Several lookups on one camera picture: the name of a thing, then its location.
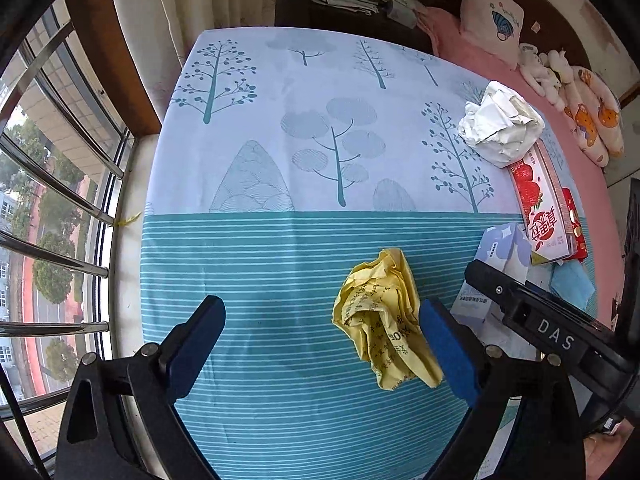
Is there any window with metal grille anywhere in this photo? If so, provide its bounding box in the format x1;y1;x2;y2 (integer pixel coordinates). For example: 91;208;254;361
0;0;136;466

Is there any red packet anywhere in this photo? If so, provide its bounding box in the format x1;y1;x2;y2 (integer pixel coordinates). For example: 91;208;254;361
560;187;590;263

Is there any bear-print rolled quilt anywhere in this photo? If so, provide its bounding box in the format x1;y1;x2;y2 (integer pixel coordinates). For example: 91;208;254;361
562;65;626;168

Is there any white plush toy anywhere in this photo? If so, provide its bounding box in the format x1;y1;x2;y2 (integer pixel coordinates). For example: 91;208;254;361
517;45;571;111

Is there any pink drink carton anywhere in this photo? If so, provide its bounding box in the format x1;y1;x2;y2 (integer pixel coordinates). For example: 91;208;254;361
509;140;576;266

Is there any pink bed sheet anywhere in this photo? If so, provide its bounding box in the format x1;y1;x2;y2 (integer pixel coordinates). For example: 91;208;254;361
417;6;631;341

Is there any blue face mask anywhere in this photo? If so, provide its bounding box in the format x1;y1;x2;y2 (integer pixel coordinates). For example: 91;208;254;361
550;260;596;311

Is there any dark wooden headboard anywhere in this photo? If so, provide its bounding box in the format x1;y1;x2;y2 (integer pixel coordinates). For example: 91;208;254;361
420;0;626;106

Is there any dark wooden nightstand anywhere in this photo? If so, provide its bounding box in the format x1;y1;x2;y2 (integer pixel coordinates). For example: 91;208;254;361
274;0;436;56

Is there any pale tissue box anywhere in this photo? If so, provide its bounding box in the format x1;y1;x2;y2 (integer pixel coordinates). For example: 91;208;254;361
385;0;426;28

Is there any white embroidered pillow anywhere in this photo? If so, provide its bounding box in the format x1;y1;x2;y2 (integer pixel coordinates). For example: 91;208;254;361
460;0;525;71

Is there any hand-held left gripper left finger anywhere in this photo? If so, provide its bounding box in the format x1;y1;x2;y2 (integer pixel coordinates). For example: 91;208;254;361
54;296;227;480

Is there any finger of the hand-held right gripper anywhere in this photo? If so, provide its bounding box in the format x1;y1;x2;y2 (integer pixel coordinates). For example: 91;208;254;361
465;259;526;311

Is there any light blue paper box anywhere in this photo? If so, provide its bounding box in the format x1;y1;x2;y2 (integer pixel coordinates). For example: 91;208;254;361
450;222;533;326

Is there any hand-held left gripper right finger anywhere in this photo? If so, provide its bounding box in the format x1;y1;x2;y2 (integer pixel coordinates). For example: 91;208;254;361
419;297;586;480

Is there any white crumpled paper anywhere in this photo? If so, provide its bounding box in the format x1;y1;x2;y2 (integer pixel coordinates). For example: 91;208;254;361
458;81;545;168

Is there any yellow paper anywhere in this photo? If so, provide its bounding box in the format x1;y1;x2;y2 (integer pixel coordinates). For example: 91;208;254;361
332;248;445;392

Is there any cream curtain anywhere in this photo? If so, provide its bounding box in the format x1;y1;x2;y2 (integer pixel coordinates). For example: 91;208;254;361
105;0;281;126

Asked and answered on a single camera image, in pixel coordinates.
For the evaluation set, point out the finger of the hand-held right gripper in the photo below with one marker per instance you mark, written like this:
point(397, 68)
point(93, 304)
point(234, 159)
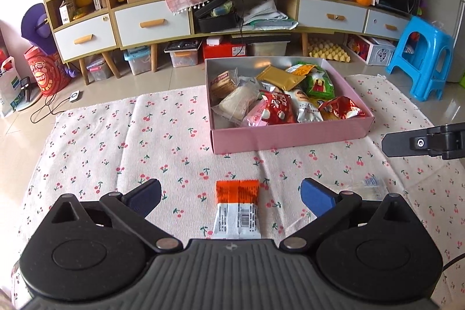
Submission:
point(399, 144)

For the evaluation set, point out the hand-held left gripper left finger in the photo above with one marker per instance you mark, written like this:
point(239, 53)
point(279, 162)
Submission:
point(145, 197)

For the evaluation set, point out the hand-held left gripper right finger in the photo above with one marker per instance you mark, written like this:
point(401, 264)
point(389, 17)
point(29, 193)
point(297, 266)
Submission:
point(318, 199)

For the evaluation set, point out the clear-wrapped white rice roll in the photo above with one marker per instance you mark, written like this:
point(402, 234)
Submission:
point(370, 183)
point(238, 103)

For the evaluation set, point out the red snack packet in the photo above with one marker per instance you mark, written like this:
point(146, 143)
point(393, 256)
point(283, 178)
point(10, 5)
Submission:
point(345, 110)
point(278, 108)

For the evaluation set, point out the pink cardboard box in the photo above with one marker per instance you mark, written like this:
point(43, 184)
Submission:
point(290, 137)

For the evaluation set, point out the orange-red and white packet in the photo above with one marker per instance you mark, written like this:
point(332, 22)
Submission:
point(236, 219)

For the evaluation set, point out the white picture-print snack packet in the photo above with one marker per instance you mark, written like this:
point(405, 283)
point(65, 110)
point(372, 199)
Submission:
point(307, 110)

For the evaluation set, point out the green snack packet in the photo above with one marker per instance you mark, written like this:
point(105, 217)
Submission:
point(319, 86)

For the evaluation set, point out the pink snack bar packet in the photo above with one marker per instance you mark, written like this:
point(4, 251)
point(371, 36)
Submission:
point(254, 115)

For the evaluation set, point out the yellow-orange and white packet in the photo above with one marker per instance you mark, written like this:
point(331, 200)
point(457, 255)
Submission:
point(301, 69)

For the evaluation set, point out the gold wafer bar packet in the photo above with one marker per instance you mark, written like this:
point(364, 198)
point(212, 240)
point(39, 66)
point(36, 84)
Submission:
point(278, 77)

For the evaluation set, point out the clear cracker packet red label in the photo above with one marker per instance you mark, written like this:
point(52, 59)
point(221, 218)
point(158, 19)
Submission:
point(223, 83)

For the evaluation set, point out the cherry print white cloth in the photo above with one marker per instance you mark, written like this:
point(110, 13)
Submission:
point(109, 150)

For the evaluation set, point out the white printed crate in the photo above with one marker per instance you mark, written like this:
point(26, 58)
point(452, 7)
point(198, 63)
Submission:
point(381, 54)

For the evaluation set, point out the blue plastic stool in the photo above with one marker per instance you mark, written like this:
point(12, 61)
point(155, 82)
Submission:
point(425, 30)

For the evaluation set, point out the yellow egg tray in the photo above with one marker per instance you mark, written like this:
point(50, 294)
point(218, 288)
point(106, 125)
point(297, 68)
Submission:
point(327, 50)

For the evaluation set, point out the small white device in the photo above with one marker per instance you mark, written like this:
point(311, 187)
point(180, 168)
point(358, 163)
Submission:
point(75, 96)

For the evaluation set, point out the white cabinet drawer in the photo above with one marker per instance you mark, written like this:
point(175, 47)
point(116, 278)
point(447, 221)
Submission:
point(130, 23)
point(374, 21)
point(312, 12)
point(69, 37)

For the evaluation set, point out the clear plastic storage box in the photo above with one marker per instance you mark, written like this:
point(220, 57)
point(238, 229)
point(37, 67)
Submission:
point(98, 70)
point(183, 59)

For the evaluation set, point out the blue-lidded clear storage box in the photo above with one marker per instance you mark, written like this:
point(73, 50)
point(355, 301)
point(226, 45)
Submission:
point(137, 61)

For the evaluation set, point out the round floor stand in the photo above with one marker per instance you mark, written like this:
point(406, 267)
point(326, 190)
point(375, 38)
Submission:
point(31, 99)

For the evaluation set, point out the black flat box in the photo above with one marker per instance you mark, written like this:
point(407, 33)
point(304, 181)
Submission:
point(181, 45)

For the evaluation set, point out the white storage box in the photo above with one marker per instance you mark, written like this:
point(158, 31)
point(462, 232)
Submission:
point(267, 49)

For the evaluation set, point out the red printed bag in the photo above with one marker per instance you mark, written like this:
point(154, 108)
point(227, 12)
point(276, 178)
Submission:
point(43, 74)

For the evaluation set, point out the red box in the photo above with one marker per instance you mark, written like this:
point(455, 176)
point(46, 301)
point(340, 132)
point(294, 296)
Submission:
point(223, 51)

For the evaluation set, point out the white paper bag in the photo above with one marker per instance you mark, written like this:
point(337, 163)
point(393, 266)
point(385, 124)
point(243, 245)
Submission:
point(9, 85)

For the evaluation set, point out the black bag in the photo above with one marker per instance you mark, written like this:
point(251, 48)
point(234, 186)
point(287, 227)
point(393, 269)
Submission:
point(214, 23)

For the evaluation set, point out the pile of papers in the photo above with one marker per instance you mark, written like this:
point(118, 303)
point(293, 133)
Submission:
point(265, 12)

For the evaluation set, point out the small white carton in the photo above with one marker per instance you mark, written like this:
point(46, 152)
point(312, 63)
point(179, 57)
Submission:
point(67, 12)

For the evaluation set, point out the purple hat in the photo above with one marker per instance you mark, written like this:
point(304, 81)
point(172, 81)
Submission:
point(32, 23)

### Work to complete
Among the entries above, find every line holding "storage" and copy it.

### Task answer
For the evaluation set, point out the clear plastic storage box in the photo above with one marker per instance you mark, written like this:
For the evaluation set, point out the blue-lidded clear storage box in the photo above with one marker per instance you mark, written like this:
For the evaluation set, point out the white storage box in the photo above with one marker per instance you mark, written like this:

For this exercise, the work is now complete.